H&W: The reasons for the slowing of the earth in the novel are vaguely tied to possibly be the result of real problems due to human action that we see today, such as pollution, etc. Was this what inspired the premise? Why did you choose to ultimately leave those reasons for the slowing of the earth unknown?

KTW: The slowing takes everyone, including scientists, by surprise. It seemed realistic to me that it would take a long time, years or maybe decades for scientists to understand the cause. It was appealing to write about a disaster that people didn’t quite understand. The Age of Miracles is a story about living with uncertainty, about being confronted by the unknown. I tried to learn from parallel situations in our real world, especially climate change, but I wanted this story to be about ordinary people and how they would respond. I wasn’t trying to convey a specific message.

H&W: The point of view is told by an adult woman, Julia, through her memories as a 12-year-old child. Can you explain your decision to tell it as a flashback? 

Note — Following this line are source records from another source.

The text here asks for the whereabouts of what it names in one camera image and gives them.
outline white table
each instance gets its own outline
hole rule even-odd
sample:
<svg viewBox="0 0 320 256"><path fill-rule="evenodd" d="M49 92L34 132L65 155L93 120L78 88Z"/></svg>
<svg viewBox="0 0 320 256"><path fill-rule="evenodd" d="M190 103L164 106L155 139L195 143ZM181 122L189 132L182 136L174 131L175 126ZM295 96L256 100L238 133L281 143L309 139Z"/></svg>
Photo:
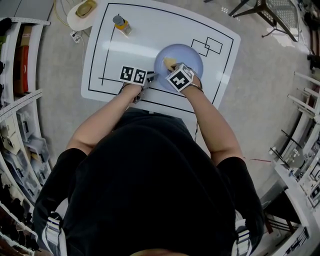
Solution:
<svg viewBox="0 0 320 256"><path fill-rule="evenodd" d="M120 14L132 27L129 37L115 29ZM81 95L108 102L123 83L122 65L153 71L157 54L166 46L184 44L194 48L203 62L203 91L218 108L233 69L240 37L194 12L151 0L101 1L91 30L82 75ZM144 98L133 105L148 111L195 120L188 100L154 81Z"/></svg>

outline power strip
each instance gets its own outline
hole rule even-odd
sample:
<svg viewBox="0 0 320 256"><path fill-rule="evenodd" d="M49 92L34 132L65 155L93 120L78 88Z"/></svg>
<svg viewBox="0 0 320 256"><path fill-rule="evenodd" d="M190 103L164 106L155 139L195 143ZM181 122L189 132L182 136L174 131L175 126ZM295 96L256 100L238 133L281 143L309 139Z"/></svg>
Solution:
<svg viewBox="0 0 320 256"><path fill-rule="evenodd" d="M80 36L77 35L77 32L72 31L72 32L70 33L70 36L72 37L73 41L74 41L76 44L79 44L79 42L80 42Z"/></svg>

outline small bottle
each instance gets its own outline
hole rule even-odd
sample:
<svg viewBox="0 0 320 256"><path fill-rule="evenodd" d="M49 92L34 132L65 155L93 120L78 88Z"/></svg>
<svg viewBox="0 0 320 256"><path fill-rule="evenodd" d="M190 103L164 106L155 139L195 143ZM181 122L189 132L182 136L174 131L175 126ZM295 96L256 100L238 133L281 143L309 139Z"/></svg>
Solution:
<svg viewBox="0 0 320 256"><path fill-rule="evenodd" d="M120 15L114 16L113 22L114 26L122 33L124 33L126 36L128 36L131 33L132 28L129 25L129 22L122 18Z"/></svg>

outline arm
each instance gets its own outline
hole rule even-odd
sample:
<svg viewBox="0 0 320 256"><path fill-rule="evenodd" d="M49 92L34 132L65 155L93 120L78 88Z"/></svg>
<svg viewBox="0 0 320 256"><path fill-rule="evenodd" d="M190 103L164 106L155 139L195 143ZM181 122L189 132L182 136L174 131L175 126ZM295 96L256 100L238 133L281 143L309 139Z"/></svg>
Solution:
<svg viewBox="0 0 320 256"><path fill-rule="evenodd" d="M197 77L194 77L193 83L200 87ZM229 157L242 158L234 132L205 94L194 86L186 87L182 93L193 107L204 142L215 165Z"/></svg>
<svg viewBox="0 0 320 256"><path fill-rule="evenodd" d="M141 89L142 87L136 84L125 86L119 95L115 96L78 127L66 149L80 149L88 155L98 142L113 130Z"/></svg>

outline shelving unit
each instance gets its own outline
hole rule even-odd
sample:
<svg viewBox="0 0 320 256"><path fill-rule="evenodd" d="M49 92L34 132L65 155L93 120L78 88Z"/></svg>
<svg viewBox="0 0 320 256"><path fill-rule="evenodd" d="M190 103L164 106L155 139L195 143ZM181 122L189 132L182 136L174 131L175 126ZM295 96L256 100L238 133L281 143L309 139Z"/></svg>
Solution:
<svg viewBox="0 0 320 256"><path fill-rule="evenodd" d="M12 241L10 237L6 236L5 234L2 234L1 232L0 232L0 237L4 238L11 247L13 247L13 246L20 247L21 249L30 253L29 255L31 255L31 256L34 255L34 252L32 250L24 247L23 245L19 244L16 241Z"/></svg>
<svg viewBox="0 0 320 256"><path fill-rule="evenodd" d="M5 121L9 117L13 117L13 123L15 132L17 133L18 142L20 144L20 150L22 152L21 155L26 159L25 169L28 171L28 175L35 180L36 187L39 190L42 189L42 185L40 184L35 171L31 166L31 162L29 160L29 156L24 146L24 142L22 140L21 131L19 128L19 123L17 119L17 111L21 108L24 108L23 111L27 111L33 119L35 131L33 133L34 136L41 138L41 130L38 120L38 109L37 109L37 99L42 96L42 90L36 90L36 73L37 73L37 60L38 60L38 50L39 44L41 40L42 31L45 25L50 25L50 22L44 20L37 19L29 19L29 18L11 18L12 26L6 32L6 41L2 45L0 61L5 65L3 73L0 75L0 84L4 86L4 90L2 92L1 103L3 107L0 109L0 122ZM27 82L28 82L28 93L25 95L21 95L19 97L14 96L14 60L15 60L15 52L17 45L19 31L24 24L32 25L32 31L30 33L29 40L29 48L28 48L28 60L27 60ZM51 172L48 161L45 163L49 172ZM28 211L30 213L34 210L34 202L31 202L27 195L24 194L23 189L21 189L15 180L14 176L11 174L2 153L0 152L0 169L6 174L7 180L10 181L11 186L14 186L17 191L23 197L23 202L29 205ZM24 223L18 220L18 218L10 212L10 210L0 202L0 208L2 208L10 218L12 218L23 230L29 232L36 238L37 234L32 231L29 227L27 227ZM23 249L26 254L31 256L34 255L34 252L25 246L20 245L16 241L12 241L7 235L4 235L0 232L0 237L4 238L7 243L11 247L19 247Z"/></svg>
<svg viewBox="0 0 320 256"><path fill-rule="evenodd" d="M1 51L1 61L5 64L5 68L3 70L4 77L0 80L1 84L4 86L2 98L8 104L12 104L14 102L14 59L21 24L21 22L13 23L11 28L6 32L7 39L4 44L7 46L5 46L4 52Z"/></svg>
<svg viewBox="0 0 320 256"><path fill-rule="evenodd" d="M28 53L28 87L29 92L36 91L36 68L38 59L38 49L41 39L43 24L37 24L32 27L30 41L29 41L29 53Z"/></svg>
<svg viewBox="0 0 320 256"><path fill-rule="evenodd" d="M26 225L23 224L20 220L18 220L17 217L14 216L14 215L9 211L9 209L8 209L5 205L3 205L1 202L0 202L0 207L1 207L2 209L4 209L4 210L6 211L6 213L9 214L10 217L11 217L12 219L14 219L24 230L30 232L30 233L33 234L35 237L38 237L38 235L37 235L36 232L34 232L33 230L31 230L28 226L26 226Z"/></svg>
<svg viewBox="0 0 320 256"><path fill-rule="evenodd" d="M312 146L315 144L319 137L319 132L320 132L320 124L315 124L314 128L312 129L312 132L307 139L304 147L303 147L303 153L308 154L308 152L311 150Z"/></svg>

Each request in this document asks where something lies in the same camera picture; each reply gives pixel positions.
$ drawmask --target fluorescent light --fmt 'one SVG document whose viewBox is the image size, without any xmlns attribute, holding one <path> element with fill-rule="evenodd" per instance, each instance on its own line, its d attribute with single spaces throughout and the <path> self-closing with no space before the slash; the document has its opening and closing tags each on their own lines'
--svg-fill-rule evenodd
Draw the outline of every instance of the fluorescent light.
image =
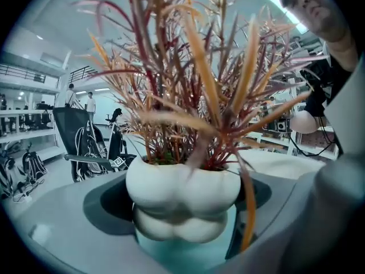
<svg viewBox="0 0 365 274">
<path fill-rule="evenodd" d="M 288 19 L 292 22 L 295 23 L 297 25 L 297 29 L 301 34 L 304 34 L 308 31 L 308 29 L 306 28 L 306 26 L 301 23 L 299 21 L 299 19 L 290 11 L 288 11 L 287 9 L 284 9 L 281 6 L 280 0 L 270 0 L 271 2 L 273 2 L 287 17 Z"/>
</svg>

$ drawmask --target white planter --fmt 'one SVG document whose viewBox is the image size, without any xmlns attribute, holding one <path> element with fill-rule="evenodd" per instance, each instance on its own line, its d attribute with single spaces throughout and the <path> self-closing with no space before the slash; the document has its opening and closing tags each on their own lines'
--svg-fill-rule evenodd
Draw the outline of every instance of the white planter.
<svg viewBox="0 0 365 274">
<path fill-rule="evenodd" d="M 152 240 L 206 243 L 225 229 L 227 210 L 241 187 L 238 175 L 195 170 L 183 164 L 154 166 L 137 157 L 127 171 L 136 228 Z"/>
</svg>

KTW: I love books about childhood, especially when the narrator is an adult. This perspective allowed me to access the intense vision and sensitivity of a young girl as well as the wisdom and insight of the adult Julia. She’s really looking back on two different lost worlds: the lost world of her childhood as well as life on earth as we all once know it.

H&W: There are a number of moments in the book when Julia experiences things for the “last time”: eating particular foods, seeing healthy plant life, and so forth. These moments are made especially poignant because, at 12, it’s a time in her life when she is also experiencing many things for the first time: love, loss, disenchantment. Was it a deliberate decision to have Julia be a 12-year-old? What advantages did her age give you as the writer?

KTW: Focusing on the life one young girl was a way of making sure that this story—which is about a global catastrophe—would feel personal and real. I really wanted this novel to be as much about the ordinary as it is about the extraordinary, and I wanted to explore how a giant catastrophe would affect individual lives. It did seem especially meaningful to write about all the ordinary firsts of adolescence, since Julia’s generation might be the last to experience them.

H&W: What’s next for you? Another novel? A different writing project?

KTW: I’m excited to be working on a new novel. It’s another story about people in an extreme situation.

H&W: What is the most important piece of advice you can give to other writers trying to break into the literary world with a debut novel?

KTW: I think it’s important to focus on the writing itself. It’s really hard to get a book published, even a good book, but the better the book is the better chance it has of eventually catching someone’s attention.